Print nothing but the lines below starting at the line that holds "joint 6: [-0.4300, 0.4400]" and ending at the line that holds "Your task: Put", including both, each exactly as written.

++++++++++

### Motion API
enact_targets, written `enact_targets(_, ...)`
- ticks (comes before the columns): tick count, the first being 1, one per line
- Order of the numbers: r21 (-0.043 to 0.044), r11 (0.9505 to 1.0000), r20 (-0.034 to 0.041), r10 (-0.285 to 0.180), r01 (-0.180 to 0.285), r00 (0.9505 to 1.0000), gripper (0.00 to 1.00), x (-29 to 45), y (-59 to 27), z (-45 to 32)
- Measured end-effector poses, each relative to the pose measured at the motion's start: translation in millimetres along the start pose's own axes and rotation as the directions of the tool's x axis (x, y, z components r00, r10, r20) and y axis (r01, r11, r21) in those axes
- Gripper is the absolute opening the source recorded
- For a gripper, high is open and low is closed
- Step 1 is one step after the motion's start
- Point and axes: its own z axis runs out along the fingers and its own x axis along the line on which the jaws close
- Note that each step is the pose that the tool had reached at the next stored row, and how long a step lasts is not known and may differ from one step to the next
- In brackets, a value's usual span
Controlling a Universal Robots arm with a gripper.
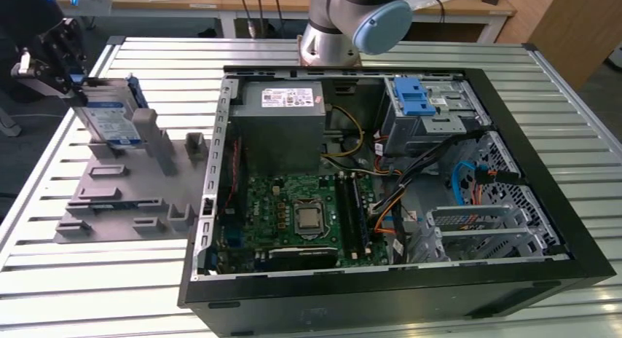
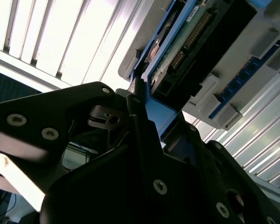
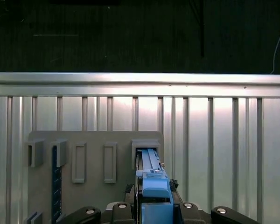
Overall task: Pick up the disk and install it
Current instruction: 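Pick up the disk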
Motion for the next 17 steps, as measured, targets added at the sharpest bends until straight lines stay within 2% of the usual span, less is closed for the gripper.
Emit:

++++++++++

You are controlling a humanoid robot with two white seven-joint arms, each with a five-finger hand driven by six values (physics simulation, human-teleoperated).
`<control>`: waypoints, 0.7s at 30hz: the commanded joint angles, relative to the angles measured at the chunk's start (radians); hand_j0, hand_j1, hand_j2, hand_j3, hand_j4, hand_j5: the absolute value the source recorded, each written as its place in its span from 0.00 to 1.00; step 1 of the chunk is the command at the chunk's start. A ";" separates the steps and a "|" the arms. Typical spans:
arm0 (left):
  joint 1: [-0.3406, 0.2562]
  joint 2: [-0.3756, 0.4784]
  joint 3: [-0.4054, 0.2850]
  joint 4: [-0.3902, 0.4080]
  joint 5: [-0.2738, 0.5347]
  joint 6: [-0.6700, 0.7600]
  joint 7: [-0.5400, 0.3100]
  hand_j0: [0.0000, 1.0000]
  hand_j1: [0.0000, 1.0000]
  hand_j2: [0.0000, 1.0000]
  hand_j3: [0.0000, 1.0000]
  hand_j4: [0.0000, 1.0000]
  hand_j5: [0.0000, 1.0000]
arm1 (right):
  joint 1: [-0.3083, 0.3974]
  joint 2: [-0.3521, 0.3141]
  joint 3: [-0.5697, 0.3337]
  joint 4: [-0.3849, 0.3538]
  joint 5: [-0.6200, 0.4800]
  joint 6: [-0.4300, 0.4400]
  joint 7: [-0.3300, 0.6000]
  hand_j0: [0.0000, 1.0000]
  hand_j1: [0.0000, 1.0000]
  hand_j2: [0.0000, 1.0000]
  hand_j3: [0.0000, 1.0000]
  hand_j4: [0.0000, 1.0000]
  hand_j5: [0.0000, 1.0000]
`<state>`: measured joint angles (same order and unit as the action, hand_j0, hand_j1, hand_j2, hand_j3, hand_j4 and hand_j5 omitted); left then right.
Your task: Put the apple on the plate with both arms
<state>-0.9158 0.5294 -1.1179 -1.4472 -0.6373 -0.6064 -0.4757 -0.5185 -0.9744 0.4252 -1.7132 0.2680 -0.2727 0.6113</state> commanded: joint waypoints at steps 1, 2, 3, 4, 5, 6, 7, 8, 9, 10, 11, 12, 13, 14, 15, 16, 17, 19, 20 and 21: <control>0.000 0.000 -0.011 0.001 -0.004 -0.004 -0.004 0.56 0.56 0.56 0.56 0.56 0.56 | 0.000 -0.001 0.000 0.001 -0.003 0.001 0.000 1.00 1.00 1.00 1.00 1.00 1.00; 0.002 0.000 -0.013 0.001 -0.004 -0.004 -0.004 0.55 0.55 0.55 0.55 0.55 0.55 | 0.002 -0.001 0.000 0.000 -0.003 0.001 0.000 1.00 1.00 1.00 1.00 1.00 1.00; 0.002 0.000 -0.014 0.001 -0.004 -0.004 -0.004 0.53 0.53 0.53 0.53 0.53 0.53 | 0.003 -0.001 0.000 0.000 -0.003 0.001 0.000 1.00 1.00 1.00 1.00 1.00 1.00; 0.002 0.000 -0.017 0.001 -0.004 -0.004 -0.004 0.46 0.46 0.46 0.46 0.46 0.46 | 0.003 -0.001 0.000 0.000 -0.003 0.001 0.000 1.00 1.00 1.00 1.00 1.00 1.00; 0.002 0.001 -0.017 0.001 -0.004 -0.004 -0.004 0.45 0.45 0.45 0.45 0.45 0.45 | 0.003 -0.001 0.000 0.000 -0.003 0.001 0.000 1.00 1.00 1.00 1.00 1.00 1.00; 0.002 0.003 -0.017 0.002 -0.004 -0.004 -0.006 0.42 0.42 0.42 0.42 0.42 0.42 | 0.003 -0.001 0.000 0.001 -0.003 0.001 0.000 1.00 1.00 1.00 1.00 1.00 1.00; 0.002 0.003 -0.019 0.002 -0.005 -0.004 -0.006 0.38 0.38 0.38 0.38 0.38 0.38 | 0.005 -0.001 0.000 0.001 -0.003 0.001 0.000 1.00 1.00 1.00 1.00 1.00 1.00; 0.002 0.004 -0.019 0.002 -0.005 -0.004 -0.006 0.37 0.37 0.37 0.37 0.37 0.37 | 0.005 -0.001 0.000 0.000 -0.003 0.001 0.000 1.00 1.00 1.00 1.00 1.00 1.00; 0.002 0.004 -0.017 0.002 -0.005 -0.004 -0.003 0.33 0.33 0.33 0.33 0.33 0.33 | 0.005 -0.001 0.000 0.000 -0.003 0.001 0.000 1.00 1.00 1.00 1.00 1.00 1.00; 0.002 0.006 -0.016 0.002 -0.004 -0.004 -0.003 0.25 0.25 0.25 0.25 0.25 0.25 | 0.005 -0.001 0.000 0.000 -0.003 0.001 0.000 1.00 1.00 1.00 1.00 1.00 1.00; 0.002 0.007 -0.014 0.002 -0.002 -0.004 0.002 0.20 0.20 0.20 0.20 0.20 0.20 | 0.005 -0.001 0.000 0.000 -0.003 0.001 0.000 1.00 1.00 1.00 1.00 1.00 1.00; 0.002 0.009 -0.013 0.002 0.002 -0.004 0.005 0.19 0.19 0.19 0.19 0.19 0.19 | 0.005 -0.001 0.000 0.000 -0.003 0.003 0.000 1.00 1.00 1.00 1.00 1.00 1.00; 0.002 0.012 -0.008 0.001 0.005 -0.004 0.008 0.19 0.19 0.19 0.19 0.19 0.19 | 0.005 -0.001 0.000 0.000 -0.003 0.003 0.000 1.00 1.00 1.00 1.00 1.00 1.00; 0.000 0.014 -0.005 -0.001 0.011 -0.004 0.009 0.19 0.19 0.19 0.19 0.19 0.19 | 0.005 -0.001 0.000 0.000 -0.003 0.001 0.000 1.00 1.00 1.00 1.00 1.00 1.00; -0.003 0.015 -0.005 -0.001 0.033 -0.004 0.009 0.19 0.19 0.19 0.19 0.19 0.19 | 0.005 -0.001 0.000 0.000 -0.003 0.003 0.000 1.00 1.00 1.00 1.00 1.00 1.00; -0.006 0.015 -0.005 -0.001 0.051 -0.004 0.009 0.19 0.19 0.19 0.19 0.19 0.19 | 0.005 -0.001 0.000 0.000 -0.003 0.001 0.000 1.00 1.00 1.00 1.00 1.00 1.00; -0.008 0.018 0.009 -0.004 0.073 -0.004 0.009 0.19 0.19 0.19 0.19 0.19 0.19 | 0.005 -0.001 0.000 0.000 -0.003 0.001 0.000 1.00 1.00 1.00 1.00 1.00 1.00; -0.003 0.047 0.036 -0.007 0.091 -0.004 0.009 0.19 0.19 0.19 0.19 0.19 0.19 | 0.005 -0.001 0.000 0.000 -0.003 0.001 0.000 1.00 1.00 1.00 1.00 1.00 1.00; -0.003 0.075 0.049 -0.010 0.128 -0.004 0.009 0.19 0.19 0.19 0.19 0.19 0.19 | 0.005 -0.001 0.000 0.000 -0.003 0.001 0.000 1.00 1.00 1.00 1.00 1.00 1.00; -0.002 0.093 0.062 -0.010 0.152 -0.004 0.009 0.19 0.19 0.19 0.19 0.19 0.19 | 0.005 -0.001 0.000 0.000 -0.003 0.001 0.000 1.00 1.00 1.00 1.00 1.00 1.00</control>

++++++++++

## Task answer
  joint 6: [-0.4300, 0.4400]
  joint 7: [-0.3300, 0.6000]
  hand_j0: [0.0000, 1.0000]
  hand_j1: [0.0000, 1.0000]
  hand_j2: [0.0000, 1.0000]
  hand_j3: [0.0000, 1.0000]
  hand_j4: [0.0000, 1.0000]
  hand_j5: [0.0000, 1.0000]
`<state>`: measured joint angles (same order and unit as the action, hand_j0, hand_j1, hand_j2, hand_j3, hand_j4 and hand_j5 omitted); left then right.
Your task: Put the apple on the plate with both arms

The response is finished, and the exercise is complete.